Since the audit committee is not independent from the board of directors – being composed of its members – it cannot achieve the purpose of supervising the board of directors. With only such a committee and not a board of supervisors, internal supervision for the board of directors may be inadequate.

The responsibilities of a board of supervisors are not confined to the board of directors’ financial and accounting work. They also extend to corporate management and directors and senior management. An audit committee, on the other hand, cannot supervise the company’s management and operations, and may fall into the trap of ineffective self-monitoring. Therefore, an audit committee cannot completely take on the functions of a board of supervisors.

Governance structure does not align with the Civil Code. The revised law provides that all members of the board of directors executing company affairs on its behalf may act as legal representatives, but the Civil Code does not mention that board members may take on such a role.

In addition, the Civil Code provides that for-profit legal persons should have an executive organ.
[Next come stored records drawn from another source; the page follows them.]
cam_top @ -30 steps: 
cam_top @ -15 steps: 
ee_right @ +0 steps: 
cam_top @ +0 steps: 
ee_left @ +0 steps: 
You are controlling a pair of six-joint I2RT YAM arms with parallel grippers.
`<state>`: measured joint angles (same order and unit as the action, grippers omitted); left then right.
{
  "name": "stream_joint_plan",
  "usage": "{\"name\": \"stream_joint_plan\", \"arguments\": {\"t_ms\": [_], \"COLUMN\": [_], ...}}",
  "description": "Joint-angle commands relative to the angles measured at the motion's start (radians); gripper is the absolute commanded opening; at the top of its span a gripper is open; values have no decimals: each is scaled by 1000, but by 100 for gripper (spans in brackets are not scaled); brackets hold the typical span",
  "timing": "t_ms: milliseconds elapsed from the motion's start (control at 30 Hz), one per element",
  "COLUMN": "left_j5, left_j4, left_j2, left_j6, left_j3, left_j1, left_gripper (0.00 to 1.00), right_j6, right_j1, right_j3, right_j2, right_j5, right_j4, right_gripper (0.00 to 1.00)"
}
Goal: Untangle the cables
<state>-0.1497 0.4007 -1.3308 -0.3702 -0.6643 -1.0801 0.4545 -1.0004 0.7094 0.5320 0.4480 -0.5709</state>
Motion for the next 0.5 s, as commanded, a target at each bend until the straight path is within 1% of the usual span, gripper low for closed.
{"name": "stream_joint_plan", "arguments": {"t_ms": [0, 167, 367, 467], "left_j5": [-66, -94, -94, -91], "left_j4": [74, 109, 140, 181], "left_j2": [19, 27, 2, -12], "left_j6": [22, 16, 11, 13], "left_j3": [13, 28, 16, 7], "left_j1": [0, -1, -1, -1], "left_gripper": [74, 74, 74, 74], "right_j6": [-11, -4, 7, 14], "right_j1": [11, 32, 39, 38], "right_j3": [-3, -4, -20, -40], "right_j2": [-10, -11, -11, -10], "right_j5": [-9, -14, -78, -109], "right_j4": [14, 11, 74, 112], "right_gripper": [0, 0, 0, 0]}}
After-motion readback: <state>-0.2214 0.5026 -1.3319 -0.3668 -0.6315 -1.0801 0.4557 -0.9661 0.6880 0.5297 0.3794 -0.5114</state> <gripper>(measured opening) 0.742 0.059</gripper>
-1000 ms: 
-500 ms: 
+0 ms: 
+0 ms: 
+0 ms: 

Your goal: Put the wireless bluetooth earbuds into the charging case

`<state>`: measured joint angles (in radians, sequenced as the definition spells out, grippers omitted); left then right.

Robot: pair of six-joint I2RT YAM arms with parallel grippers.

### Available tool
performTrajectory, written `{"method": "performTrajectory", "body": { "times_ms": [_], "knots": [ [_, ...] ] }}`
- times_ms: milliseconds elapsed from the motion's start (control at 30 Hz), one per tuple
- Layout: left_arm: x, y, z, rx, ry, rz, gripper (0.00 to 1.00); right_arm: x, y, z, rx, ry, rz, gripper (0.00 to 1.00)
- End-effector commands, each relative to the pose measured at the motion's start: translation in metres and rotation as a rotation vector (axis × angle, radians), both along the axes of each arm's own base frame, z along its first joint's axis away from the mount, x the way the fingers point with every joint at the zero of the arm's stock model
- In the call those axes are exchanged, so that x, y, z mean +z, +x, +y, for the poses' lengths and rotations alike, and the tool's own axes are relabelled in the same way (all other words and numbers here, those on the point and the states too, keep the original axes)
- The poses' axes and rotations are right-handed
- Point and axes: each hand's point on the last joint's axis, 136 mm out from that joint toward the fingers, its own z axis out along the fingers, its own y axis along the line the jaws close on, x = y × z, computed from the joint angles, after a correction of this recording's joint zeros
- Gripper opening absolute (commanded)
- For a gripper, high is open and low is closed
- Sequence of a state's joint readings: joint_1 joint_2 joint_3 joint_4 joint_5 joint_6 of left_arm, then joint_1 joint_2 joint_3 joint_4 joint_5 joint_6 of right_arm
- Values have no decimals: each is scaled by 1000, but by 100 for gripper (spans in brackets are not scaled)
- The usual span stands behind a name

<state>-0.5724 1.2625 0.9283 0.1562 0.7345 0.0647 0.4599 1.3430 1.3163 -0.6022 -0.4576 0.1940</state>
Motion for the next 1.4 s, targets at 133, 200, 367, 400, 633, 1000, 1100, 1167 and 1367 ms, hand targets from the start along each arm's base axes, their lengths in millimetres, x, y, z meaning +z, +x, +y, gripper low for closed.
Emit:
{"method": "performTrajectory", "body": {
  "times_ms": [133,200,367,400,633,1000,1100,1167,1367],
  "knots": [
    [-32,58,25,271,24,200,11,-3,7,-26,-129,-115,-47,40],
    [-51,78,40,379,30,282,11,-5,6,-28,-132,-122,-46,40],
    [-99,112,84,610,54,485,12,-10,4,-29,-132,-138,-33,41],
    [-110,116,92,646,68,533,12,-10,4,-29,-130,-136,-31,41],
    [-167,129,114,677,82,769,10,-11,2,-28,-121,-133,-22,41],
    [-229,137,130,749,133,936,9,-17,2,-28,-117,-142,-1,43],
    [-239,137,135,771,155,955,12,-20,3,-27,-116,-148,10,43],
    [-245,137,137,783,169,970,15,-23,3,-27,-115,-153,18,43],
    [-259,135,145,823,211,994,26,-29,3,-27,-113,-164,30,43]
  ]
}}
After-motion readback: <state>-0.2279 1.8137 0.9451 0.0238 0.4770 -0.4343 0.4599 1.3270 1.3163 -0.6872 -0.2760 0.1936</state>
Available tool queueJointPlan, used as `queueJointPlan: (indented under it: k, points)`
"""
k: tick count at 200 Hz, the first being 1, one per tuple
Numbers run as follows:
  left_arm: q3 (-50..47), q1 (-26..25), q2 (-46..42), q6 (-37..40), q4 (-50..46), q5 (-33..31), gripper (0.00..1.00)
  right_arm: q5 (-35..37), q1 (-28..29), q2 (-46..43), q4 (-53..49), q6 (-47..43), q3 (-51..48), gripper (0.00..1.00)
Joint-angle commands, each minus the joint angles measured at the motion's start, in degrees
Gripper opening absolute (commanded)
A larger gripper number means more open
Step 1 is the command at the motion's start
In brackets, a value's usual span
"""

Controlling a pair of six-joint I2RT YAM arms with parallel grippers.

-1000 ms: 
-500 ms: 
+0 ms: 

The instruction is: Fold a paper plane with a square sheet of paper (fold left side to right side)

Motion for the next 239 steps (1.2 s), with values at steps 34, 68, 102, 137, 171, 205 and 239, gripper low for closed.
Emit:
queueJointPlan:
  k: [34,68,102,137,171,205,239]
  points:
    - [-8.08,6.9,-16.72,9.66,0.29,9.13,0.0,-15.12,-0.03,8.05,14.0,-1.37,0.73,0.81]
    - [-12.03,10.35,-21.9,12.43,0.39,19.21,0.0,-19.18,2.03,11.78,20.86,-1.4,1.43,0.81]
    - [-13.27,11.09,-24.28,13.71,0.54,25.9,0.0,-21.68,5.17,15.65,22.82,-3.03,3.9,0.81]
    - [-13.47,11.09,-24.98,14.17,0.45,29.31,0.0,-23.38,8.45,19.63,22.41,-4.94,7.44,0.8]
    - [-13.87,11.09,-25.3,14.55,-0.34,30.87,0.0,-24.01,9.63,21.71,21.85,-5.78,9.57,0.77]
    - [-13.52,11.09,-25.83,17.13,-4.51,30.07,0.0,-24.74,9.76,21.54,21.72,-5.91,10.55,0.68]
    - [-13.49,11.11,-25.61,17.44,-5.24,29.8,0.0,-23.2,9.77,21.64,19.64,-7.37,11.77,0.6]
In the first draft of the Company Law amendments, there was an article that said “the board of directors is a company’s executive organ”, but the statement has since been removed without another executive organ being named.

With China adopting a combination of civil and commercial codes, the inconsistency may prove an issue.

There is lack of clarity in selection and appointment of employee-representative directors, and restrictions on their qualifications. The revised Company Law no longer determines the need for such a role dependent on whether the shareholders or investment entities are state-owned, but on the number of employees.

For companies with more than 300 employees, unless there is already such a person in the board of supervisors, a representative of employees should sit on the board of directors. However, relevant provisions leave a few questions unanswered.

For example, what happens when the assembly of employee representatives has a candidate for the representative director, but the shareholders’ meeting has another? With unclear restrictions on qualification, can a member from senior management assume the role?

Such a representative used to be a staple only in state-owned entities, but after the Company Law revision, all large and medium-sized enterprises must confront these lingering issues.

Serving as a bridge between the employee representative assembly and board of directors, employee-representative directors should by no means be assumed by senior management personnel.

The appointment requirements and qualifications for such a role await future legislative, administrative and even judicial authorities to shed some light.

There are still gaps in the legislation. One example of this is the issue of succession of shareholder status. Previously, upon the death of a natural person shareholder, the status was taken up by his/her lawful successor.

However, if a legal person’s shareholder status was extinguished, can its shareholder rights be succeeded? If yes, by whom? The current law offers no answers, but more than a few such cases have transpired.